After taking brief dips into ambient waters on other albums, this is my first attempt at a focused collection that fully completes itself as an ambient cycle. I think of these pieces as “sound mobiles”, as a way of describing the happy accidents that occur when their seemingly unrelated elements gently collide, bounce slowly in zero gravity and dissolve into some new, unexpected & momentary sonic shape. Loveletters From Beneath The Waves is another of my albums I can listen to often – I can certainly recommend it as a very relaxing bath soundtrack.
My oldest son Cooper (alteredtapedstates.bandcamp.com) had lent me his Electro-Harmonix Key 9 keyboard-simulation pedal to experiment with. These pieces are composites of many spontaneous guitar improvisations I recorded with the pedal during one week in July, and which were later given “the treatment”, as Brian Eno liked to describe the exhaustive hours of sculpting the raw sounds into textural space.
Everything you hear on this recording has been played on guitar. The only exception is the final track, Raga: Sunrise In The Valley, an improvisation I had recorded in 2007, playing a friend’s handcrafted octave mandola. After giving the original recording “the treatment”, the music seemed to sit comfortably with the ambience of the other tracks. One piece turned out far too long (even by my standards), so I sliced it up and reversed all the tracks, to form the ethereal Reflection I – V suite. Reflection III makes me think of eerie mermaids from Venus:
A couple of themes emerged in tandem as I created these pieces. I had just read the excellent science fiction novel Childhood’s End by Arthur C Clarke, and the galactic atmospheres & deeper philosophical themes of the book were still resonating in my thoughts. The sounds I was finding in the recordings seemed to reflect something of the book’s effect on me. The tracks Childhood’s End and Narcosamine Dream are direct references to the book, but the whole album has a prevailing atmosphere of fluid space that describes how the book stretched my thinking.
Another theme was submersion, the liquescence of things, floatingness, dreams & the inner realms, a synaesthesia where sky is ocean, space is fluid…..the feeling of lying on your back, muffled deep underwater, gazing upward toward the surface, to the skin of a world unfathomable and beyond reach. In researching some antique maps of our Moon, I discovered a lunar ‘lake’ that gives Lake Of Forgetfulness its title. Iosphere has a NASA recording of the sounds made in space by the Sphere of Io, one of Jupiter’s four moons. Liquis was named after a planet I invented for the album.

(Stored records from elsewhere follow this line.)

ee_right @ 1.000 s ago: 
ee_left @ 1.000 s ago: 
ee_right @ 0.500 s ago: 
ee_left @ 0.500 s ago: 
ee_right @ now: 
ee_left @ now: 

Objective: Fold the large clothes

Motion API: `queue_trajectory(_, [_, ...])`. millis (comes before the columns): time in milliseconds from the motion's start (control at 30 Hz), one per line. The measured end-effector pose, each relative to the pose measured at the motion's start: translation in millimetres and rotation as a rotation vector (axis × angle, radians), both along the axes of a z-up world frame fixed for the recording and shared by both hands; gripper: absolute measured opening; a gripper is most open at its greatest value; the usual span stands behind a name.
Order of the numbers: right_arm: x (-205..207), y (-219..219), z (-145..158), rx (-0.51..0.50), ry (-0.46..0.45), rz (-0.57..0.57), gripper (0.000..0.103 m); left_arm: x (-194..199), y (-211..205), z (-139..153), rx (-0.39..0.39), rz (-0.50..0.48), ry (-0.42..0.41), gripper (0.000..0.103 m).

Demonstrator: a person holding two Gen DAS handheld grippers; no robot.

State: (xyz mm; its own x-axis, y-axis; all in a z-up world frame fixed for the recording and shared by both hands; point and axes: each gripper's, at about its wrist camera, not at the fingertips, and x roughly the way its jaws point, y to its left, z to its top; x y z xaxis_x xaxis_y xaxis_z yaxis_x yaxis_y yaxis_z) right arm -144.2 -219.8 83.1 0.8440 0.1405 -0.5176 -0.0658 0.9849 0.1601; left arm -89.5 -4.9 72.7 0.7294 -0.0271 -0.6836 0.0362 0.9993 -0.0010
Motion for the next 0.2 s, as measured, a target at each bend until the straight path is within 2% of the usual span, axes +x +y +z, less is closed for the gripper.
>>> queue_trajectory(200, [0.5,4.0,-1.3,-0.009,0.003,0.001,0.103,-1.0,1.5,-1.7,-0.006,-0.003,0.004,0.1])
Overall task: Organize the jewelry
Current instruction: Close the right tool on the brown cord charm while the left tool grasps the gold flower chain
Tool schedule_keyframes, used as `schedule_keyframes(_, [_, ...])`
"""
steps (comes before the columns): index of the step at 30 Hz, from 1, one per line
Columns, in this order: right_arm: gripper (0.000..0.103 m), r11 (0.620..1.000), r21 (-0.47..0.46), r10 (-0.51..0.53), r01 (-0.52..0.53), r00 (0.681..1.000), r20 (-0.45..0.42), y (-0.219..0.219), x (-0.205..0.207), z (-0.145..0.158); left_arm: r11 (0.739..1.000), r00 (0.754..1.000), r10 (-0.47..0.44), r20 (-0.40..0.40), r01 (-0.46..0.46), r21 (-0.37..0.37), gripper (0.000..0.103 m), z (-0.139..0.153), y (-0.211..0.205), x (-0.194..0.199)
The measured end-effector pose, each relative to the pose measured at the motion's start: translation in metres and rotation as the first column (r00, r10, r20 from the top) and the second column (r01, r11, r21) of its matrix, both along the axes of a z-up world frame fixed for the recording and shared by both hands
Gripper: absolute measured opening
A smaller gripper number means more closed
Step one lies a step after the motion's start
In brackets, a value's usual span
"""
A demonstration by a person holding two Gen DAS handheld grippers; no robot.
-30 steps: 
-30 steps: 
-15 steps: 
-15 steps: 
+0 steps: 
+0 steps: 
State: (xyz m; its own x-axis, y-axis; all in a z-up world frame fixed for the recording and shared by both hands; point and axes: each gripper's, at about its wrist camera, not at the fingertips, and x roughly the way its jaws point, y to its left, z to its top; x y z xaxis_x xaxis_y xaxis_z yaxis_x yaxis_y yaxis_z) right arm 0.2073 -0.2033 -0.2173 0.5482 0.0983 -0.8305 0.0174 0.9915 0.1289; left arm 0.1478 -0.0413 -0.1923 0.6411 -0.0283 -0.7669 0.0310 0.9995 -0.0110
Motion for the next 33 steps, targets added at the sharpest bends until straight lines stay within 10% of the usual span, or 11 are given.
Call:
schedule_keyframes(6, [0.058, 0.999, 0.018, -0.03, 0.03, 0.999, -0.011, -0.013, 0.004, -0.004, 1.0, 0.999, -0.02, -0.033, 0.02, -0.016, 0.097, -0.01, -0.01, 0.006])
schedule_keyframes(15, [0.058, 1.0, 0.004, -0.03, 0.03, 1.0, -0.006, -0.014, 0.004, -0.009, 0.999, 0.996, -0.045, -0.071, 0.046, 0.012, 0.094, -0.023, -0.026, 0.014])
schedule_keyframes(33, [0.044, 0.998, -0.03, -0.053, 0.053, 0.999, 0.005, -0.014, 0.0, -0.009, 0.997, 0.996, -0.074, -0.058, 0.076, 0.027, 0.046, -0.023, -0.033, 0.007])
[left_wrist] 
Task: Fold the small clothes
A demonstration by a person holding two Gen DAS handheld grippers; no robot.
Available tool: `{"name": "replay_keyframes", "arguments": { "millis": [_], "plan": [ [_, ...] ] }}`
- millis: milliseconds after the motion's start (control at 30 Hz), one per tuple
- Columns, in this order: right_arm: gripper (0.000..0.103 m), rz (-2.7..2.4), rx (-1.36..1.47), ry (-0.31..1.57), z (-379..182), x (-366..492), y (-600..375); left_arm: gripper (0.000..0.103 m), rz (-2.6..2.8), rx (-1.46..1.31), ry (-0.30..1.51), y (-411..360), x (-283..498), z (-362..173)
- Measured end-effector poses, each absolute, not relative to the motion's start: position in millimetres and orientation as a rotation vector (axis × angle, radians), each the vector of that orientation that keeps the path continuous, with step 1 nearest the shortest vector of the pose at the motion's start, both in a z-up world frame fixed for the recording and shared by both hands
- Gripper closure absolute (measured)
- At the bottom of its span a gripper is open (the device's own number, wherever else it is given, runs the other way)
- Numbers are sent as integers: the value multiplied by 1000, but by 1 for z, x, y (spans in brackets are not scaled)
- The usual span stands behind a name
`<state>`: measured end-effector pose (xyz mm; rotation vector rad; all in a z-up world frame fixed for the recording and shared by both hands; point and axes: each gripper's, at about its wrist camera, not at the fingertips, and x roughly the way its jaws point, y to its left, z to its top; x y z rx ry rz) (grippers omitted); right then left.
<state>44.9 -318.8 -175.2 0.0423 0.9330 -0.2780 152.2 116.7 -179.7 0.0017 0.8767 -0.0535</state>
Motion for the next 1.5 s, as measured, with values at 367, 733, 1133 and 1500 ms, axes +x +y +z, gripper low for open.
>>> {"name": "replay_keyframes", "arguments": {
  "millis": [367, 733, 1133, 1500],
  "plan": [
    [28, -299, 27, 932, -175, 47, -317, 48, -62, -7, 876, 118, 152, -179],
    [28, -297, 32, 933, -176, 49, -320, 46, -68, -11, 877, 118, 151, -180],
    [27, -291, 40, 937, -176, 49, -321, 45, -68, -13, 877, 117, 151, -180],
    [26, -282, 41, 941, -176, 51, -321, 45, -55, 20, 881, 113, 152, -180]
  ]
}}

Immersing myself in this music also became a kind of swimming inside myself, in the wordless ineffable depths I so often struggle to share with the people I love the most – the people with whom I most want to share these places. And so each tune in the making became a liquid loveletter, bubbles spiralling gently up to the world above the waves…to my family….
The cover image is an abstracted detail from an underwater film my daughter made when she was quite young – she strapped her GoPro to the underbelly of her kayak and filmed the shallow coastline at Eggs And Bacon Bay.